Want to learn how to request genebank accessions through Genesys? Check out our newest tutorial.
Many of the seeds (and other types of planting material) whose data is shared through Genesys are available on request from their holding genebank. When this is the case, Genesys relays requests for material to the genebank. Please keep in mind that most genebanks distribute small amounts for research and breeding purposes, and access is subject to legal and phytosanitary conditions.
There are many ways to find the crop diversity you are looking for in Genesys. You can conduct a basic search from the Genesys entry page, or an advanced search by filtering passport data, or you may find accessions of interest in subsets, and characterization and evaluation datasets. Read more about those here.
When you know the accessions you wish to request, you need to add them to a list that Genesys calls My List, although it’s actually your list :) You can access the list from the main navigation bar.
You can use the Add multiple accessions button to populate your My List, for example by pasting a list of accession numbers from a spreadsheet:
Another approach is to populate your list while browsing Genesys.
Whether you found accessions in the passport data browser or in subsets and trait datasets, the button you want to look for is + Add to My list on the far right of the accession description.
Alternatively, you can also use the Table view in the Accession browser to have a look at the complete passport data and maybe spot accessions of interest more easily.

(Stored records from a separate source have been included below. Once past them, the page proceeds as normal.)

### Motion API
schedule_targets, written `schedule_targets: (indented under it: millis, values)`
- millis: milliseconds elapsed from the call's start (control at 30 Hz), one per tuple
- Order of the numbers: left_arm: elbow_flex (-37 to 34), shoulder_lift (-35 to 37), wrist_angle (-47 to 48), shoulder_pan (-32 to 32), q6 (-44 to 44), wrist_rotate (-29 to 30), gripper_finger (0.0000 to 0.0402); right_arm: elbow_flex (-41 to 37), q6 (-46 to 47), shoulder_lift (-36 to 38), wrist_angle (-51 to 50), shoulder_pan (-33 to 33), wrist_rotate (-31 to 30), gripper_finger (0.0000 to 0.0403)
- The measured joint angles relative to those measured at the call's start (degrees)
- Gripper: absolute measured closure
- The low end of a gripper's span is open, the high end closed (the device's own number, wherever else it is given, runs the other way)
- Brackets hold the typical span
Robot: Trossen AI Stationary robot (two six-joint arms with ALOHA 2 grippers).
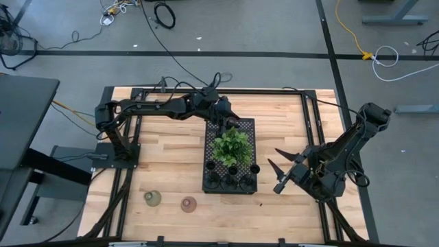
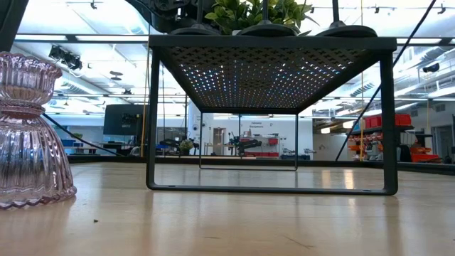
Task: Pick & Place candle stick holders
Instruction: Put the left pink glass candle holder on the shelf
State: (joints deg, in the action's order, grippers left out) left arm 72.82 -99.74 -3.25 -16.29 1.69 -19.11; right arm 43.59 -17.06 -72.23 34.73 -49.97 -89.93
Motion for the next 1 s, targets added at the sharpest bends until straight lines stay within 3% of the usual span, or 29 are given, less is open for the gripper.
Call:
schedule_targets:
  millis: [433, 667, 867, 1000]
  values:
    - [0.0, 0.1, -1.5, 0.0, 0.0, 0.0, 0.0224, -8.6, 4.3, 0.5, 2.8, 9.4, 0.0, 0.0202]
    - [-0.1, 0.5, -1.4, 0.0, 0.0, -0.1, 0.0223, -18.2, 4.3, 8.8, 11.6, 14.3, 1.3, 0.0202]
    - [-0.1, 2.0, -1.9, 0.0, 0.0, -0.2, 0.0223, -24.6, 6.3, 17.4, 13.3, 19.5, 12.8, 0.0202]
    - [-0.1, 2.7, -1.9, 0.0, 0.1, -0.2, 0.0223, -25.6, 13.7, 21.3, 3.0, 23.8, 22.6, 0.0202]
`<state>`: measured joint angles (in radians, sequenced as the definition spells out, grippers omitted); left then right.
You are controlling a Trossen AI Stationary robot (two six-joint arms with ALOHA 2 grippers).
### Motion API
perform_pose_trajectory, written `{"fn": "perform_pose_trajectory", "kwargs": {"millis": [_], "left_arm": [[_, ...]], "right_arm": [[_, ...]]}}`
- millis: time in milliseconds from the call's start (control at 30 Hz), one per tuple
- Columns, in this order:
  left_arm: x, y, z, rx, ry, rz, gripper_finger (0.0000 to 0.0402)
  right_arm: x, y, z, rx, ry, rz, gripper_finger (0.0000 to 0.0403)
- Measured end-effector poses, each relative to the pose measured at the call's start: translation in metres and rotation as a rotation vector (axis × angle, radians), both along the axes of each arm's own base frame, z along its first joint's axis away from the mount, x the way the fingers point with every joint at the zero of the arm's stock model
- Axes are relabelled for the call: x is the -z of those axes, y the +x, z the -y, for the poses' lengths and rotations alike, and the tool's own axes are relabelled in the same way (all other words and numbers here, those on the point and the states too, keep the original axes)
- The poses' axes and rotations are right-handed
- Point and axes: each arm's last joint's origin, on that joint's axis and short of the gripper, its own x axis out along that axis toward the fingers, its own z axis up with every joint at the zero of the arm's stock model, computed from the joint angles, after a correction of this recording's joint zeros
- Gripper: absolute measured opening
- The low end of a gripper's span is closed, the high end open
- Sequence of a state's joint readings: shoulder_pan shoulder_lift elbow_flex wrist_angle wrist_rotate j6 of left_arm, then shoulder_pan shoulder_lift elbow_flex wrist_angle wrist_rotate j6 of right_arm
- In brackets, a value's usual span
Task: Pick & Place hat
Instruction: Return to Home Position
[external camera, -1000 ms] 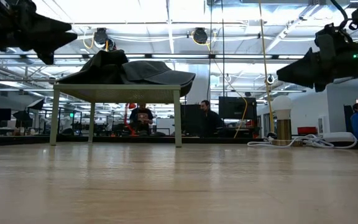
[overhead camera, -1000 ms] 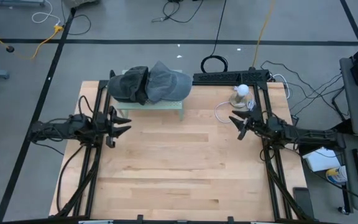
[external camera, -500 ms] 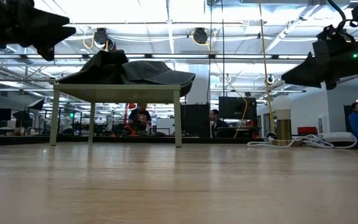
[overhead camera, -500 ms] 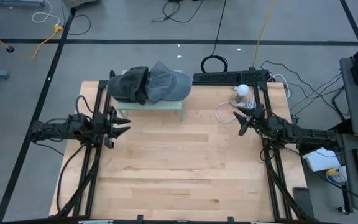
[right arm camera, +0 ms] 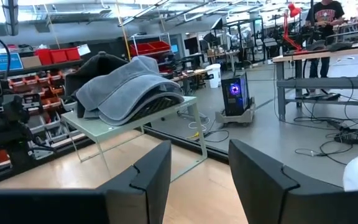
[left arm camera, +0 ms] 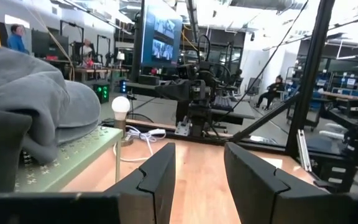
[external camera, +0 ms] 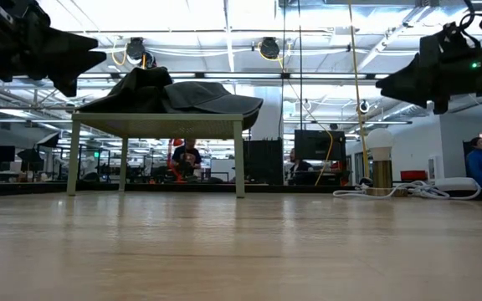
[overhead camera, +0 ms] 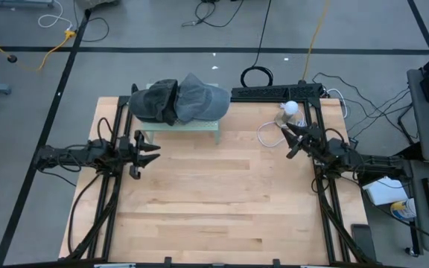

Select the accessions you want to add to My list by checking these boxes:
Once you have added all the material that you want to get hold of to My List, you’re ready to initiate the request process.
Now that you have selected the accessions that you need for your research or breeding project, you can send a request to their holding genebank(s). Genesys allows you to request material held at different genebanks simultaneously, as described below.
First, go to My list and hit “Request for material”.
Genesys will first check which of the accessions can be requested. The accessions that are highlighted in red are the ones you cannot request for in Genesys and they will be automatically excluded from the request. This is the case when either the genebank hasn’t enabled the option to receive requests for material though Genesys, or the accession is currently flagged as “unavailable for distribution”. But don’t panic. You may be able to find a similar accession held in another institute by using the Similarity Search function, and add those to your list instead.
Alternatively you can contact the genebank directly. The genebank page in Genesys includes the “Show in FAO WIEWS database” link to the respective FAO WIEWS record with genebank contact information.
Follow all the steps in the menu box and fill out all required fields. Please flag your request as Internal if you are requesting material from your own institute. Internal requests do not require a material transfer agreement and they are not linked with Easy-SMTA.
After submitting your request, you will be sent an email with a verification key in order to validate and confirm the order. Please follow all the steps listed in this confirmation email. Only after successfully completing these steps will your request be relayed from Genesys to the holding institute(s).
Genebank accessions are unlike anything else you order online. Access is subject to legal and phytosanitary conditions, in addition to genebank distribution policies. Most genebanks distribute small amounts, and only for research purposes.
After receiving your request, the genebanks will get in touch with you directly for further details, including import and phytosanitary requirements, material transfer agreement, etc.
Possible claims and complaints related to germplasm requests should be addressed to the specific institute concerned, and not to Genesys, which is just a go-between. You can find the contact information of the holding institutes in our data provider directory, FAO WIEWS database or any of the Internet search engines.